Lose weight with carbs. Senior workouts that stick. “Hipster Richard Simmons.” Health and fitness stories dominated headlines this week. But if you’re anything like us, you found it hard to catch all the news you wanted to. Here’s our weekly roundup of the trending fitness stories you might have missed over the last few days.
When working out is where the party’s at
Mark Hunter, known as The Cobrasnake in the 2000s, used to be known for photographing fun and provocative scenes from some of the top clubs and parties across Los Angeles—and becoming the life of the party and something of a legend. Years later, with a wealth of prime photos of top celebs in their pre-fame days to his credit, he’s created a new kind of club to make sure the party lives on. And in this club, he’s coined himself the “Hipster Richard Simmons.”
Cobra Fitness Club brings together models, stylists and creative that he’s met over the years as a photographer, as well as anyone wanting a good time while getting in shape. By pumping some great rave tunes that get people running up a mountain, the free-spirited Hunter is making fitness fun from the canyons to the mountaintops—and photographing people getting a whole new kind of high.

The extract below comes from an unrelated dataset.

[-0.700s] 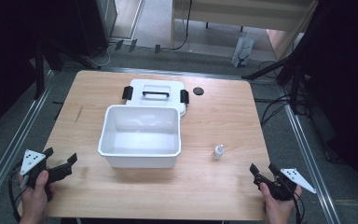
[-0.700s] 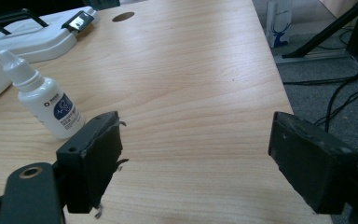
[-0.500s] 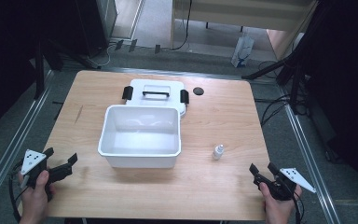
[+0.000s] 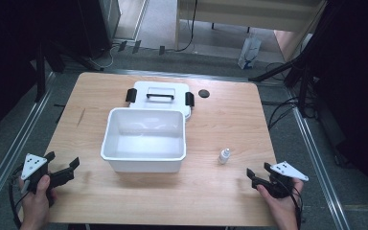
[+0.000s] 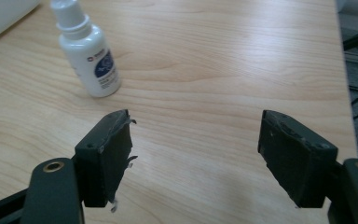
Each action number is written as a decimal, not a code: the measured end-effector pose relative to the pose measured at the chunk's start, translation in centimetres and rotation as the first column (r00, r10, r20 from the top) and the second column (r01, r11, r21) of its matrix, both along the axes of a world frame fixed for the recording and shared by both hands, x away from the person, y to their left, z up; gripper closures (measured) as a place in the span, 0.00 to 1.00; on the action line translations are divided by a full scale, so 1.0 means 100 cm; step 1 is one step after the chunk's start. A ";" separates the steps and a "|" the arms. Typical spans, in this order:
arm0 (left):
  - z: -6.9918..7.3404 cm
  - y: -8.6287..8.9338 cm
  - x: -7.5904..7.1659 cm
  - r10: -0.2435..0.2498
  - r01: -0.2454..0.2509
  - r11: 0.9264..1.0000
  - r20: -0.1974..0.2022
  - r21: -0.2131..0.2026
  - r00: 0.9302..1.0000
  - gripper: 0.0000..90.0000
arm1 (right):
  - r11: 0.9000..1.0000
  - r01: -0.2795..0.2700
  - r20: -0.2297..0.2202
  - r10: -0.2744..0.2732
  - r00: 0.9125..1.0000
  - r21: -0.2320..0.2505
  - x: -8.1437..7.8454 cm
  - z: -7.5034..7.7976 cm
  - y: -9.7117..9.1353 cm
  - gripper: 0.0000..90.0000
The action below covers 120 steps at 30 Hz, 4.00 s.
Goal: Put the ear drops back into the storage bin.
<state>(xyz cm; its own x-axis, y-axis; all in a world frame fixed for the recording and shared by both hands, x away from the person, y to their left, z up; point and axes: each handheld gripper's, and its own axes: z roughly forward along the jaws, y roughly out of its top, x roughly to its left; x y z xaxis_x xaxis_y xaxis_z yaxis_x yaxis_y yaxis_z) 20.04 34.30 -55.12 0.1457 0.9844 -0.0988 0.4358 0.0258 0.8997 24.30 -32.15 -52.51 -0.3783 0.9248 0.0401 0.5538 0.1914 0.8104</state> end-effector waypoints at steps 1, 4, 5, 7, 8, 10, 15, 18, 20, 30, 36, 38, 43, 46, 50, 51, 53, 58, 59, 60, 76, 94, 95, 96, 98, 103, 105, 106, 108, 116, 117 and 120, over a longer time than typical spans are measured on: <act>0.000 0.000 0.000 0.000 0.000 1.000 0.000 0.000 1.000 0.11 | 1.000 -0.018 -0.007 0.018 1.000 -0.016 0.003 0.002 0.002 0.29; 0.000 0.000 0.000 -0.003 0.003 1.000 -0.002 0.000 1.000 0.11 | 0.997 -0.060 -0.019 0.059 0.998 -0.052 0.011 0.012 0.008 0.31; 0.000 0.000 0.000 -0.002 0.002 1.000 -0.001 0.000 1.000 0.11 | 0.995 -0.072 -0.024 0.071 0.997 -0.070 0.014 0.016 0.010 0.31; 0.000 0.000 0.000 -0.002 0.002 1.000 0.000 0.000 1.000 0.11 | 0.990 -0.100 -0.044 0.096 0.994 -0.099 0.020 0.023 0.013 0.32; 0.000 0.000 0.000 -0.003 0.003 1.000 -0.001 0.000 1.000 0.11 | 0.986 -0.113 -0.054 0.107 0.993 -0.119 0.023 0.026 0.014 0.32; 0.000 0.000 0.000 -0.003 0.003 1.000 0.000 0.000 1.000 0.11 | 0.977 -0.147 -0.072 0.137 0.988 -0.155 0.030 0.034 0.017 0.33; 0.000 0.000 0.000 -0.003 0.003 1.000 -0.001 0.000 1.000 0.11 | 0.949 -0.210 -0.101 0.191 0.976 -0.234 0.043 0.052 0.025 0.33; 0.000 0.000 0.000 -0.003 0.003 1.000 -0.001 0.000 1.000 0.11 | 0.934 -0.243 -0.128 0.216 0.968 -0.262 0.048 0.059 0.028 0.33; 0.000 0.000 0.000 -0.003 0.003 1.000 -0.001 0.000 1.000 0.11 | 0.913 -0.276 -0.147 0.242 0.959 -0.301 0.053 0.064 0.031 0.33; 0.000 0.000 0.000 -0.004 0.004 1.000 -0.002 -0.002 1.000 0.11 | 0.774 -0.489 -0.367 0.353 0.861 -0.402 0.077 0.083 0.056 0.29; 0.000 0.000 0.000 -0.005 0.005 1.000 -0.001 -0.003 1.000 0.11 | 0.720 -0.553 -0.432 0.378 0.819 -0.419 0.081 0.087 0.075 0.30; 0.000 0.001 0.000 -0.004 0.004 1.000 -0.002 -0.004 1.000 0.11 | 0.701 -0.576 -0.461 0.382 0.801 -0.420 0.085 0.090 0.084 0.32; 0.000 0.001 0.001 -0.006 0.006 1.000 -0.004 -0.007 1.000 0.11 | 0.687 -0.607 -0.492 0.398 0.774 -0.400 0.088 0.097 0.096 0.40; 0.000 0.001 0.001 -0.006 0.006 1.000 -0.004 -0.008 1.000 0.11 | 0.683 -0.607 -0.492 0.397 0.775 -0.406 0.090 0.100 0.102 0.46; 0.000 0.001 0.001 -0.007 0.007 1.000 -0.006 -0.010 1.000 0.11 | 0.685 -0.604 -0.499 0.387 0.775 -0.407 0.091 0.102 0.108 0.49; 0.000 0.001 0.001 -0.007 0.007 1.000 -0.007 -0.010 1.000 0.11 | 0.687 -0.604 -0.502 0.385 0.774 -0.405 0.092 0.103 0.111 0.51; 0.000 0.001 0.001 -0.006 0.006 1.000 -0.006 -0.011 1.000 0.11 | 0.687 -0.608 -0.508 0.387 0.770 -0.399 0.094 0.103 0.113 0.51; 0.000 0.002 0.001 -0.007 0.007 1.000 -0.007 -0.014 1.000 0.11 | 0.682 -0.625 -0.530 0.393 0.752 -0.381 0.097 0.106 0.118 0.56; 0.000 0.002 0.001 -0.008 0.008 1.000 -0.007 -0.013 1.000 0.11 | 0.682 -0.626 -0.534 0.392 0.749 -0.378 0.098 0.107 0.119 0.56; 0.000 0.002 0.001 -0.009 0.009 1.000 -0.008 -0.012 1.000 0.11 | 0.682 -0.630 -0.539 0.394 0.744 -0.372 0.098 0.108 0.121 0.57; 0.000 0.002 0.001 -0.011 0.011 1.000 -0.006 -0.014 1.000 0.11 | 0.614 -0.675 -0.655 0.316 0.686 -0.411 0.115 0.084 0.139 0.70; 0.000 0.002 0.001 -0.010 0.010 1.000 -0.006 -0.012 1.000 0.11 | 0.611 -0.700 -0.688 0.327 0.648 -0.369 0.120 0.073 0.136 0.80; 0.000 0.002 0.001 -0.010 0.010 1.000 -0.007 -0.013 1.000 0.11 | 0.604 -0.709 -0.690 0.336 0.641 -0.365 0.120 0.074 0.136 0.80; 0.000 0.001 0.001 -0.010 0.010 1.000 -0.007 -0.012 1.000 0.11 | 0.600 -0.713 -0.689 0.343 0.639 -0.362 0.119 0.074 0.137 0.80; 0.000 0.001 0.001 -0.011 0.011 1.000 -0.007 -0.012 1.000 0.11 | 0.586 -0.721 -0.687 0.351 0.636 -0.368 0.118 0.075 0.137 0.80; 0.000 0.001 0.001 -0.011 0.011 1.000 -0.007 -0.010 1.000 0.11 | 0.571 -0.735 -0.679 0.376 0.630 -0.367 0.116 0.084 0.139 0.80; 0.000 0.001 0.001 -0.011 0.011 1.000 -0.007 -0.011 1.000 0.11 | 0.555 -0.741 -0.672 0.387 0.631 -0.377 0.115 0.089 0.141 0.80; 0.000 0.001 0.001 -0.011 0.011 1.000 -0.007 -0.010 1.000 0.11 | 0.549 -0.745 -0.671 0.392 0.629 -0.378 0.114 0.090 0.142 0.80; 0.000 0.001 0.001 -0.010 0.010 1.000 -0.006 -0.011 1.000 0.11 | 0.540 -0.751 -0.667 0.402 0.627 -0.381 0.113 0.093 0.143 0.80; 0.000 0.001 0.001 -0.010 0.010 1.000 -0.007 -0.010 1.000 0.11 | 0.508 -0.766 -0.627 0.462 0.628 -0.393 0.109 0.124 0.158 0.80; 0.000 0.001 0.001 -0.011 0.011 1.000 -0.007 -0.010 1.000 0.11 | 0.510 -0.764 -0.622 0.463 0.631 -0.395 0.108 0.128 0.160 0.80; 0.000 0.001 0.001 -0.011 0.011 1.000 -0.007 -0.010 1.000 0.11 | 0.510 -0.768 -0.614 0.479 0.627 -0.387 0.108 0.138 0.166 0.80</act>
<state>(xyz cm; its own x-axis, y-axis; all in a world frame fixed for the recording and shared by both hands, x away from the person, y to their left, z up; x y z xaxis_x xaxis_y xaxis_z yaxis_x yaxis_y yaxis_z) 20.10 34.43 -55.12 0.1558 0.9817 -0.1095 0.4428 0.0297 0.8961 35.07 -15.53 -38.75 -0.9426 0.3193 -0.0978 0.3042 0.9418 0.1429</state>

In LA in particular, Hunter’s philosophy is countercultural. Said Hunter, “I’m not in the best shape, but I’m in great shape. People don’t want to be told, you need to have a six-pack, and you need to shave your chest and be tan. There are other physiques. I can still run far, and I can still have fun. And so people relate to me in that way. And then they also love that I’m making a movement where it goes beyond just me and having to work out with me. I want people to know that they can do this in their own communities. And it’s about just getting outside. Because we’re stuck on our phones and computers and our desk jobs. There’s so much if you just go outside.”
Sometimes age does matter
It’s easy to move in and out of fitness routines and regimens, particularly when we aren’t seeing the results we want, or as fast as we want. But a new study shows that seniors are more likely to stick with a workout regimen if they do it in a group of people. But not just any people. The results suggested that when seniors worked out with people of their same ages, they were more likely to stick with it.
Why are these findings important? Seniors are increasingly falling off the fitness wagon as they age due to things like inertia, self-efficacy, health problems and fears of injury, to name a few. While senior activity tends to be low throughout the world, in North American activity levels are particularly low among the elderly. Less than 15% of adults 59+ meet the international guidelines for physical activity. And the numbers are faltering throughout the rest of the world as well.
Working out is vital for all our good health. But it holds a host of health benefits for seniors, so don’t lay down your running shoes or hand weights just yet. Working out in your senior years can increase longevity and quality of life. Senior fitness can help maintain bone density, and give you more confidence and independence. One study found that regular exercise cuts the risk of hip fractures significantly. Another study found that older adults who didn’t exercise were more likely to develop dementia.
Finding a way to encourage senior adults to get and stay active is important—and the findings of this study may just pave the way for the rise of even more senior-specific workout classes.
Want to lose weight? Eat (some) carbs
Carbs have been known to strike fear in health and fitness aficionados around the world who want to lose weight and look their best. Fear of carbs has fueled low carb or no carb fads like the Atkins and South Beach diets as well as the Ketogenic diet. But carbs aren’t all bad. Prepare to get carb-wise about what you should be doing so you can lose weight and enjoy your carbs too—because they are, after all, a vital component of good fitness and energy.
It turns out that between 45-65% of an average diet should consist of carbs. That number can vary based on your specific workout routines and goals. Dietician Lori Zanini says to stick to the lower end of that range for weight loss, though to make sure you’re eating at least the Recommended Dietary Allowance of 130 grams of carbs per day.
But before you go indulging in your next double-bunned burger or donut party, remember that not all carbs are created equal. Focusing on “good carbs” (complex carbs) for your carb intake can boost your diet and fuel your activity and goals. The bad carbs tend to process quickly and leave you reaching for more of a bad thing. Good carbs take longer to process, providing a steadier stream of fuel for your workout. Good, complex carbs include foods like fruits and grains—but in moderation.
Zanini doesn’t recommend pure protein diets or eating protein-only meals. Instead, she recommends eating a balanced diet of proteins, (good) carbs and (good) fats to give your body what it needs to fuel itself for weight loss.